--- Task instructions ---
Search the records for the string "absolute" and return each line that has it.

--- Material for the task ---
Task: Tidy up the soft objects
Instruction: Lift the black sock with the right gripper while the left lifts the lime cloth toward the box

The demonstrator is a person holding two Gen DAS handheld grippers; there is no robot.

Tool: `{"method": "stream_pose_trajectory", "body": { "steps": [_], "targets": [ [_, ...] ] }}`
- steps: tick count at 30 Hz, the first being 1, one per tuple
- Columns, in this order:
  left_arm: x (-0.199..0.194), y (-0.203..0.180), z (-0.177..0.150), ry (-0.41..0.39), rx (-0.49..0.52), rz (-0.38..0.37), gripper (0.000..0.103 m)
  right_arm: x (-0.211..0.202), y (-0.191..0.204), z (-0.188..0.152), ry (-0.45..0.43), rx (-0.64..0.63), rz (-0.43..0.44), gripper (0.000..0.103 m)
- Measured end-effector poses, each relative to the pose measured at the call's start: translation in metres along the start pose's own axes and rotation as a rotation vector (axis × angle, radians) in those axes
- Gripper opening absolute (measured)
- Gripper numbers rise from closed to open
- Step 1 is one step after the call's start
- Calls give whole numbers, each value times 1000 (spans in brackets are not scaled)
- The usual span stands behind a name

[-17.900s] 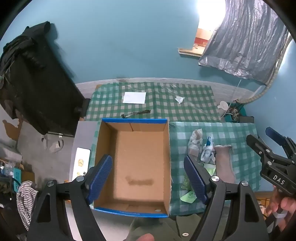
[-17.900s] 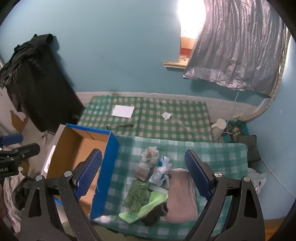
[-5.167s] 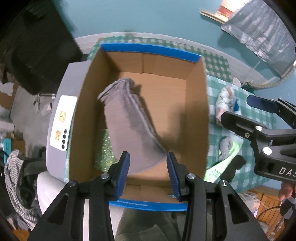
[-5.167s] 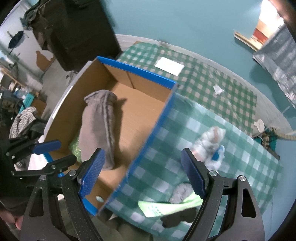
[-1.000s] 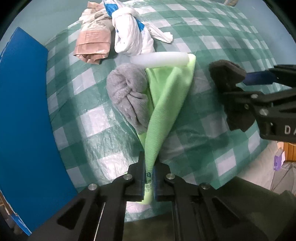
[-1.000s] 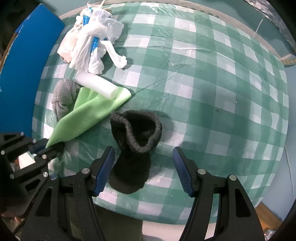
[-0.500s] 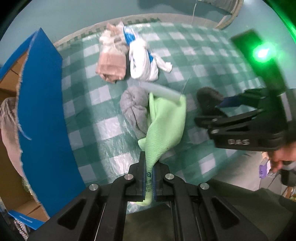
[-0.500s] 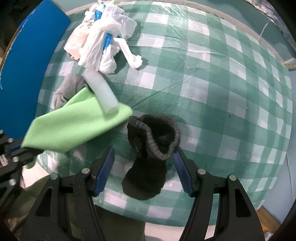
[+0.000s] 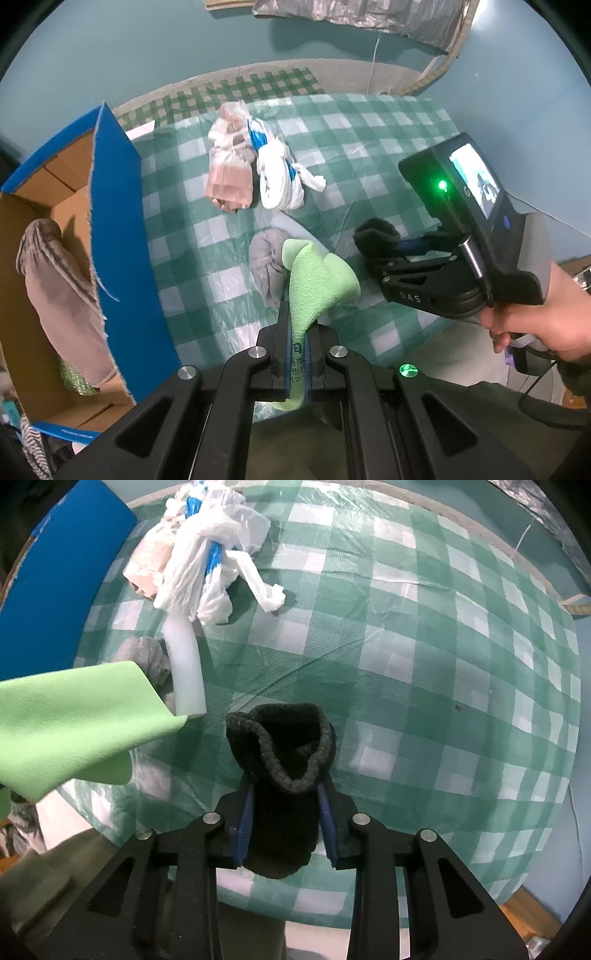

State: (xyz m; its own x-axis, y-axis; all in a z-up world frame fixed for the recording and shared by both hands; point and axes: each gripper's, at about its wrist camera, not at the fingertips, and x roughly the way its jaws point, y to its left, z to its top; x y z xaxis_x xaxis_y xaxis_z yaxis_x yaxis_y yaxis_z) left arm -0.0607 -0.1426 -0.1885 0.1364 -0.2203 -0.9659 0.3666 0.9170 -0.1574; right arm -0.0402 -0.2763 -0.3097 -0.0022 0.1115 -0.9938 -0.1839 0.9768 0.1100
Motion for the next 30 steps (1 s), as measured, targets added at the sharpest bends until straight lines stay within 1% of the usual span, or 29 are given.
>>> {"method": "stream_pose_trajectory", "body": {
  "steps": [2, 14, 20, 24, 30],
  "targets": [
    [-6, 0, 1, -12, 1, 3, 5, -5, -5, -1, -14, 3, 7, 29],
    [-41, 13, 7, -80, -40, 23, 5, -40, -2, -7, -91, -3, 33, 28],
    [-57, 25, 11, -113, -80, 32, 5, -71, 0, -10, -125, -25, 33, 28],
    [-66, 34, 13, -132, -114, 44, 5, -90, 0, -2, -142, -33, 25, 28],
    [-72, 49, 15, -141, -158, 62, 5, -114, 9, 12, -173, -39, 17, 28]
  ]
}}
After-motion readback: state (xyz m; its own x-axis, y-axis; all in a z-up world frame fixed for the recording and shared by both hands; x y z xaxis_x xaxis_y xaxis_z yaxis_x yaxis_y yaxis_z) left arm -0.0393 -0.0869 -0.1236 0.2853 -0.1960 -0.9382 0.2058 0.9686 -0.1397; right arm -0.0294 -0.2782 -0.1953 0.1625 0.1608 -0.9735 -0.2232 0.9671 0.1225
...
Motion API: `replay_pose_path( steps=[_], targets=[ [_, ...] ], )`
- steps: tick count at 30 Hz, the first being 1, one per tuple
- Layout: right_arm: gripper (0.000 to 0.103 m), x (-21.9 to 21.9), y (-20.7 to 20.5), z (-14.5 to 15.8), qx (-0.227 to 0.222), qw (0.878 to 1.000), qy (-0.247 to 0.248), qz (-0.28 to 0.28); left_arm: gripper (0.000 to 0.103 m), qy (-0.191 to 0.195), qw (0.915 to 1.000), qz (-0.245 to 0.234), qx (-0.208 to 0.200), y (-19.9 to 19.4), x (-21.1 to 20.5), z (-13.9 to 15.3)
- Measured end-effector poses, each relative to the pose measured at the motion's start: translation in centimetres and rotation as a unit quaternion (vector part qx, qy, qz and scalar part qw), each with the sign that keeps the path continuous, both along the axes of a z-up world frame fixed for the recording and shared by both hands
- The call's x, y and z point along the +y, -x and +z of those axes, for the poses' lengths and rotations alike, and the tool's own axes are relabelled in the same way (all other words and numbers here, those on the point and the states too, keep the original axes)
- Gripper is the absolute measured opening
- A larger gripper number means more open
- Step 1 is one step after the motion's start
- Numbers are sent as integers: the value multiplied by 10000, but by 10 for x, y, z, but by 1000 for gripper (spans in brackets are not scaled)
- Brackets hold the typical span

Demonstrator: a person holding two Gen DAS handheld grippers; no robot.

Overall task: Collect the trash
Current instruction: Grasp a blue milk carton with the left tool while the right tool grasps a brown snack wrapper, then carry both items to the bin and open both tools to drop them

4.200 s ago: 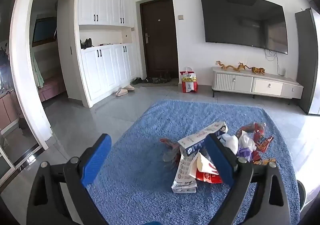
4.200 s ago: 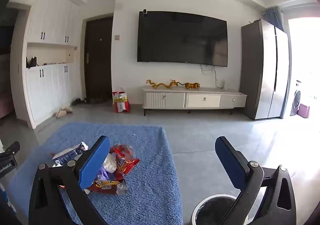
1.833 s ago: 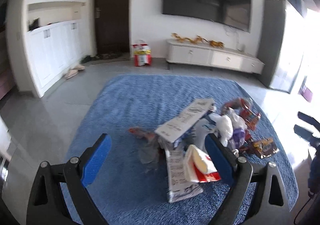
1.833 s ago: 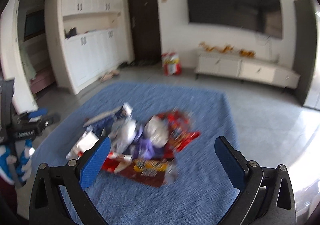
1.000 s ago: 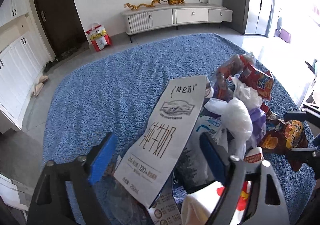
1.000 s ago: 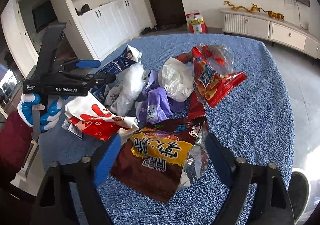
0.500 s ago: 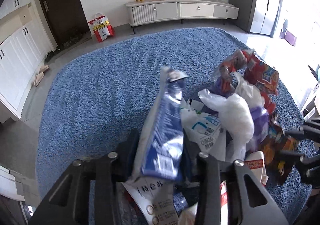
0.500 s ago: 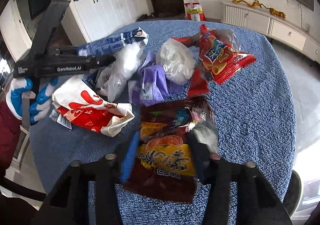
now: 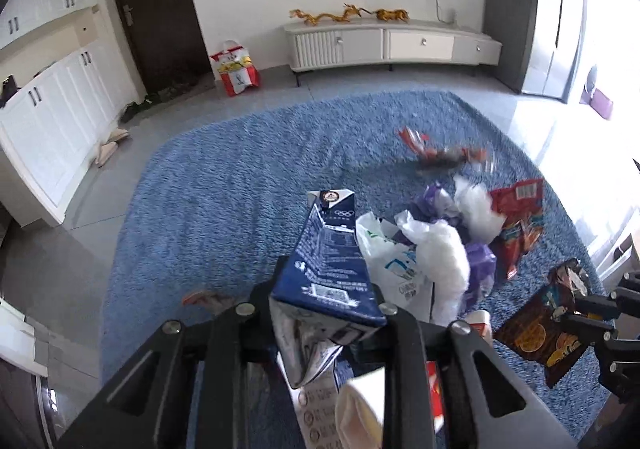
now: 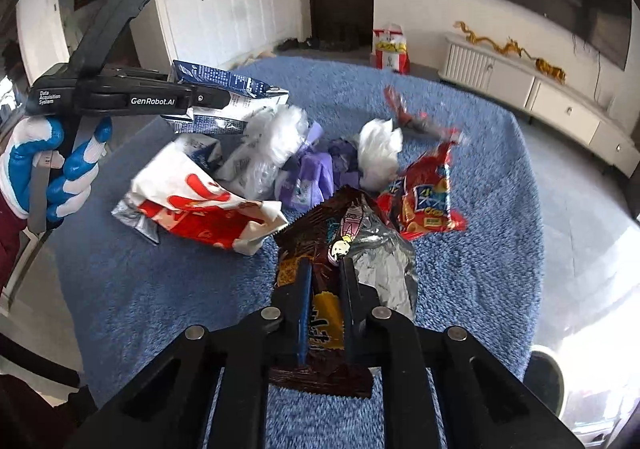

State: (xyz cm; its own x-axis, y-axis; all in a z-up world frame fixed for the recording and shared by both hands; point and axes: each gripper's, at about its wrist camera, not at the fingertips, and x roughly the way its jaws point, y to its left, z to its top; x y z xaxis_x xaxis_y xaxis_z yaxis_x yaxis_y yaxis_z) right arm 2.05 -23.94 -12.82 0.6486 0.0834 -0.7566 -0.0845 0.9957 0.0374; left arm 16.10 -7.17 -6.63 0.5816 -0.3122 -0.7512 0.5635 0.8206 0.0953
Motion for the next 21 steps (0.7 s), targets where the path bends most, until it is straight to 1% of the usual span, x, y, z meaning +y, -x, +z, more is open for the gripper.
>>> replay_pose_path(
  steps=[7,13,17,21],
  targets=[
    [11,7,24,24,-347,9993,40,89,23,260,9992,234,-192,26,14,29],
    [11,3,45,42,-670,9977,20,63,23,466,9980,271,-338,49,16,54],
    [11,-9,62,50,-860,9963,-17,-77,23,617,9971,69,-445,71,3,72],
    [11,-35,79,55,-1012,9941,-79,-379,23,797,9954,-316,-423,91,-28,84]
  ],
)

--- Solution to the problem ---
- Gripper opening absolute (measured)
- Gripper is the absolute measured opening

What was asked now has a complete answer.